* Task item:
Exactly as written, transcribe the data from its opening line through the line containing "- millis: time". Leave every picture out.

* Data section:
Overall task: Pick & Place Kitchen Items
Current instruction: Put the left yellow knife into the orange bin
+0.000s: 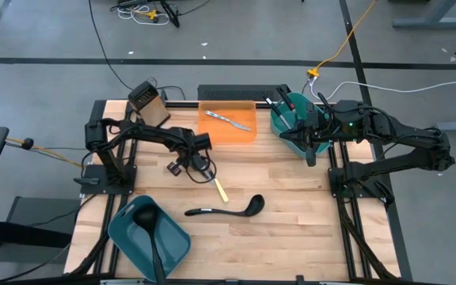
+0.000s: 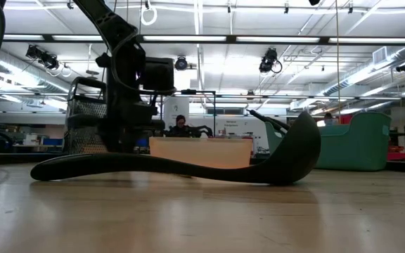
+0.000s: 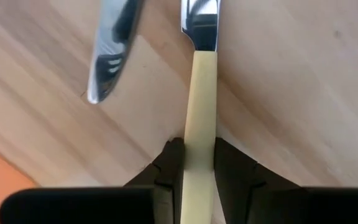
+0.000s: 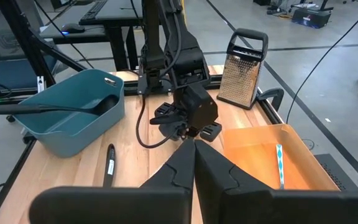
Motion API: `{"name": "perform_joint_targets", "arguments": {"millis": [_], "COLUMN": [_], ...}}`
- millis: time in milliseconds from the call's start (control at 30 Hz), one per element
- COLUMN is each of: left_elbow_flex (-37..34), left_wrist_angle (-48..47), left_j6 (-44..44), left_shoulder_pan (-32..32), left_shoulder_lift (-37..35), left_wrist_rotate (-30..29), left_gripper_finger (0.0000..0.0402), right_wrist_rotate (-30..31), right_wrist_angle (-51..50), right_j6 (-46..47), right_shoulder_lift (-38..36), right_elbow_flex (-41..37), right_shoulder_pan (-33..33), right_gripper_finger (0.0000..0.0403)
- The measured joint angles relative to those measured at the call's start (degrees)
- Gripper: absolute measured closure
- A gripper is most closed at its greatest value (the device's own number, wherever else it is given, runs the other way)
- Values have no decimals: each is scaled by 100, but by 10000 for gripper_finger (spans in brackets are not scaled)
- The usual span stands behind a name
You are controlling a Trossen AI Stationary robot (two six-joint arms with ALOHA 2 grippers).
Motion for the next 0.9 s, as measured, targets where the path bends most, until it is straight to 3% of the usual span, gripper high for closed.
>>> {"name": "perform_joint_targets", "arguments": {"millis": [900], "left_elbow_flex": [209], "left_wrist_angle": [-968], "left_j6": [-180], "left_shoulder_pan": [-502], "left_shoulder_lift": [-41], "left_wrist_rotate": [173], "left_gripper_finger": [332], "right_wrist_rotate": [-17], "right_wrist_angle": [0], "right_j6": [-2], "right_shoulder_lift": [0], "right_elbow_flex": [0], "right_shoulder_pan": [0], "right_gripper_finger": [389]}}
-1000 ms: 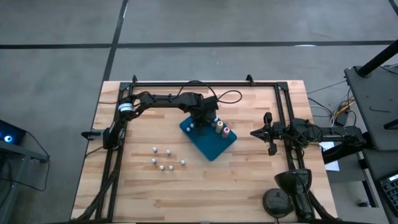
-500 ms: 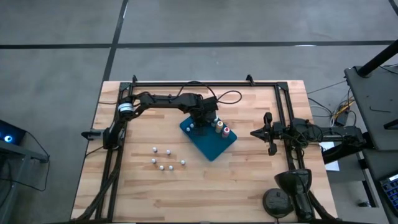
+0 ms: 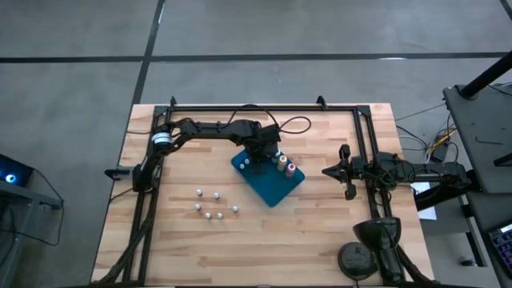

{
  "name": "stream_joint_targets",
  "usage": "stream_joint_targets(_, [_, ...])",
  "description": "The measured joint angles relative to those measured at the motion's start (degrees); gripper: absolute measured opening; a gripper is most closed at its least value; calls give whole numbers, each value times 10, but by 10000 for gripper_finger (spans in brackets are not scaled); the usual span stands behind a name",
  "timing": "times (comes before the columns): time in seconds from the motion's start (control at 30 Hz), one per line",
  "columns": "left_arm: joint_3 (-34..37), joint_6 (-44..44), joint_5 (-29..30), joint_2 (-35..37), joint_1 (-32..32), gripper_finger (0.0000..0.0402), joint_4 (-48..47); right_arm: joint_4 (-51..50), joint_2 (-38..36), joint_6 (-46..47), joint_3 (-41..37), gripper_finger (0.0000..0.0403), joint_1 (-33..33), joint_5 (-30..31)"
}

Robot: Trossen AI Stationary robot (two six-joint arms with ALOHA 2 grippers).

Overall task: Pick & Place food coloring
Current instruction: Put the blue food coloring bottle into the blue bin

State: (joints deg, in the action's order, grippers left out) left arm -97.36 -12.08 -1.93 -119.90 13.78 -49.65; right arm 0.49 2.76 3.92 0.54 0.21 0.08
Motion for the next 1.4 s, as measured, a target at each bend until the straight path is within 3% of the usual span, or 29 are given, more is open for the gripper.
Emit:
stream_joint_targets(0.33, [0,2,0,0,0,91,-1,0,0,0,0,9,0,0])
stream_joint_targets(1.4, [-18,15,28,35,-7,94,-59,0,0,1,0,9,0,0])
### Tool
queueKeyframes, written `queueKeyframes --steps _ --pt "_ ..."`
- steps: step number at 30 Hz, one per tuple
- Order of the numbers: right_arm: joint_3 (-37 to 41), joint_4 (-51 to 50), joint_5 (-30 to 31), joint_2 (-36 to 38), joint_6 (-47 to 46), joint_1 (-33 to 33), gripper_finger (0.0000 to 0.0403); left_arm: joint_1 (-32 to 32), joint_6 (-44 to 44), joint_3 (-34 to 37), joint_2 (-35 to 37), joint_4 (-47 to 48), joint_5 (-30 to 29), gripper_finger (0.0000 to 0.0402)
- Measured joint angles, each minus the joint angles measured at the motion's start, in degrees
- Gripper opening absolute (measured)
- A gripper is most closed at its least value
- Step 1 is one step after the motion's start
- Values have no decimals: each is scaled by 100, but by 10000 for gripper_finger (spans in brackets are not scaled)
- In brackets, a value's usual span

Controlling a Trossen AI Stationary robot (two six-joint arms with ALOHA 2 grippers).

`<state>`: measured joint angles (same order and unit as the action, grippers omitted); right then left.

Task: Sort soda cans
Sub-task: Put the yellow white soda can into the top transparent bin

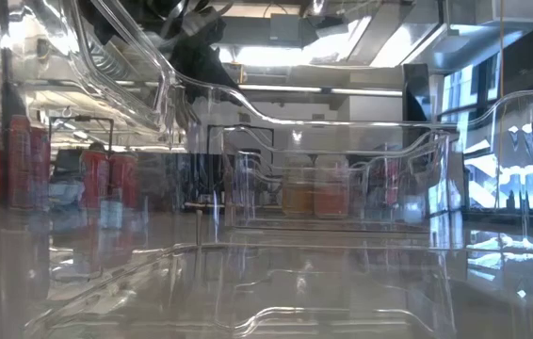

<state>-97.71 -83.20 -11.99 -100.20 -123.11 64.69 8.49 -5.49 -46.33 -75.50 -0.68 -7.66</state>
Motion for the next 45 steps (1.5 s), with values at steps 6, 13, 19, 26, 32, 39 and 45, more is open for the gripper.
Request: queueKeyframes --steps 6,13,19,26,32,39,45 --pt "245 175 45 2 80 -17 357 0 -8 0 0 -2 1 4" --pt "1028 1377 -296 -2 398 -18 357 0 -8 0 0 1 2 4" --pt "1247 1086 -721 -2 399 -18 357 0 -10 0 0 2 0 4" --pt "1309 1292 -551 7 310 -20 357 0 -10 0 0 2 0 4" --pt "1807 2014 -657 18 293 -20 357 -4 -10 0 0 6 0 4" --pt "2132 2205 -533 13 397 -45 358 -30 -10 0 0 -22 1 4" --pt "2226 2301 -558 11 458 -63 336 -39 -10 0 0 0 1 4"
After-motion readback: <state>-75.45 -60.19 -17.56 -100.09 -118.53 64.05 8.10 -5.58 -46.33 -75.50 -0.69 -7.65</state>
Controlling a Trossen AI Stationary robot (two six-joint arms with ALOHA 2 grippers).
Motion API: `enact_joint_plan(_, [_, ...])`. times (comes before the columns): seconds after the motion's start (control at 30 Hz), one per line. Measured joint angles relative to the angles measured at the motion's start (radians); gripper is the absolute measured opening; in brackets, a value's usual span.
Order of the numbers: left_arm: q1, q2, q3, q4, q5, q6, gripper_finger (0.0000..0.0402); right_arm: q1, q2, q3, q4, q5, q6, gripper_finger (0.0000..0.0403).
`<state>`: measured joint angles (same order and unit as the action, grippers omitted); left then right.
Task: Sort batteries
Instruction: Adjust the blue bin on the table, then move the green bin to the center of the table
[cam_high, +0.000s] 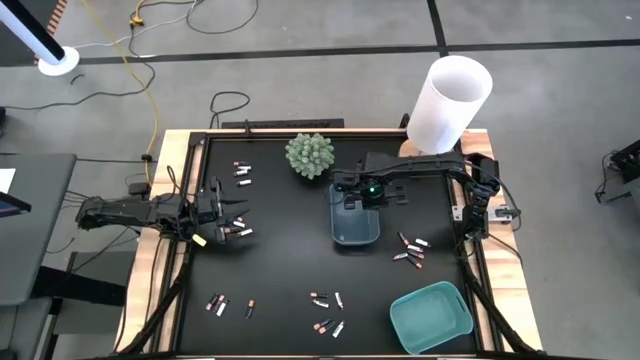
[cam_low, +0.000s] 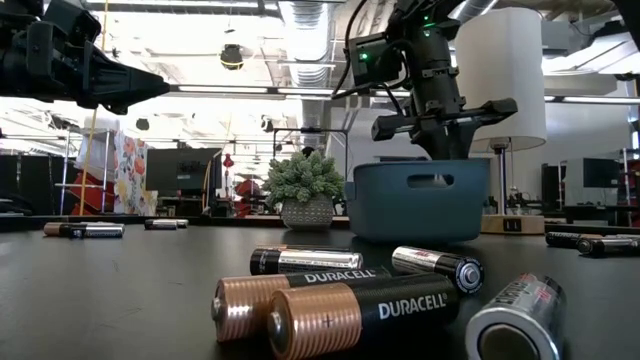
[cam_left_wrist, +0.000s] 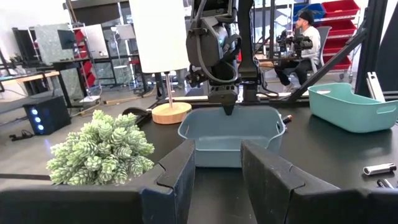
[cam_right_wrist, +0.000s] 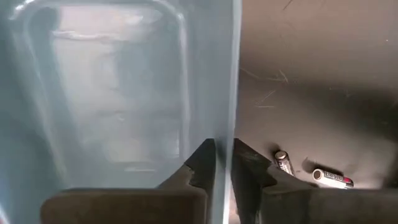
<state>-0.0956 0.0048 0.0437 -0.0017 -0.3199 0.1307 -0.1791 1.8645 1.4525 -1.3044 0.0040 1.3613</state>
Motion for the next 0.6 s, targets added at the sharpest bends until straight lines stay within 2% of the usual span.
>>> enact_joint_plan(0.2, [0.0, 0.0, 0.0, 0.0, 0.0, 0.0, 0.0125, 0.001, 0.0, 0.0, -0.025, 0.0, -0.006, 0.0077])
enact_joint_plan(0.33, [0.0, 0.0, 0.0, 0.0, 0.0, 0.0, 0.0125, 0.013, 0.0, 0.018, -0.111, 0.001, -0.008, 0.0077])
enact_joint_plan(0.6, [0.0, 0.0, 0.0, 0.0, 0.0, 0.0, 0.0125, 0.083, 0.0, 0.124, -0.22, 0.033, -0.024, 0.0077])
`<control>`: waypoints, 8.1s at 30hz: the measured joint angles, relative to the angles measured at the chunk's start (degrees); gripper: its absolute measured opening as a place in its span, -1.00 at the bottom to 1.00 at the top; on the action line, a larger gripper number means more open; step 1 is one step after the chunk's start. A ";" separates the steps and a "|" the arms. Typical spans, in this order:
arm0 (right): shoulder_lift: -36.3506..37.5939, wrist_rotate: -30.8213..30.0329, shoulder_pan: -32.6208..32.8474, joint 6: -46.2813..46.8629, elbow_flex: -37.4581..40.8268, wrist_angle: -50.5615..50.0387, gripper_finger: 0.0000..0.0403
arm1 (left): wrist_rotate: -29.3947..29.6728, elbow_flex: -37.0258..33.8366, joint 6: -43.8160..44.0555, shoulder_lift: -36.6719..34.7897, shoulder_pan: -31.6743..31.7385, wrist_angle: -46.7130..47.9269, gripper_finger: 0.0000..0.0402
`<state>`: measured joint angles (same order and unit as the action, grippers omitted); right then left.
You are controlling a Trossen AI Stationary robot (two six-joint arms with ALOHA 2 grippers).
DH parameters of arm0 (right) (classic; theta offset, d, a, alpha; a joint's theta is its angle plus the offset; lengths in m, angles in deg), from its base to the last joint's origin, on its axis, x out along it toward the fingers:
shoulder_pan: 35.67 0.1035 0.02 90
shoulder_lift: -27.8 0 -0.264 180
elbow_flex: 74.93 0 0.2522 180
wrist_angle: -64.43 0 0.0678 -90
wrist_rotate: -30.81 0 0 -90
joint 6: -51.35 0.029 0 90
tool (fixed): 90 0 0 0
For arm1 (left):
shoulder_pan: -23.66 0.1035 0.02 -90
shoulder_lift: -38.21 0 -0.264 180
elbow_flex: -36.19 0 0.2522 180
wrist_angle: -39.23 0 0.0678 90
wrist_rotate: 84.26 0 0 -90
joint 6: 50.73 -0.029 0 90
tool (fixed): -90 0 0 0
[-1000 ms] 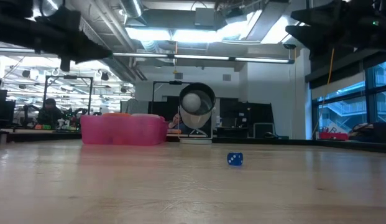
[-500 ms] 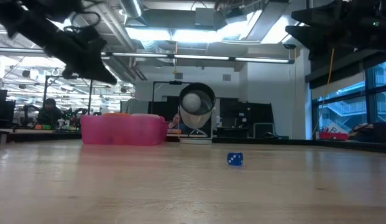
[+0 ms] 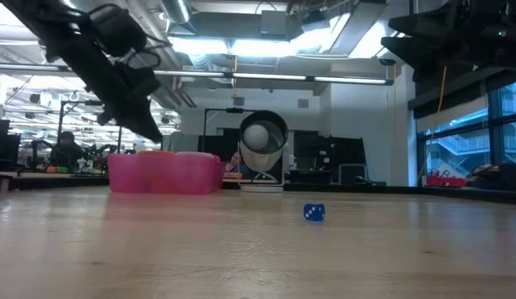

* Written response:
Overall task: Pick & Place Kitchen Items
Current instruction: Put the left yellow knife into the orange bin
+0.000s: 
+0.000s: 
+0.000s: 
+0.000s: 
Motion API: `{"name": "perform_joint_targets", "arguments": {"millis": [_], "COLUMN": [_], ...}}`
- millis: time in milliseconds from the call's start (control at 30 Hz), one per element

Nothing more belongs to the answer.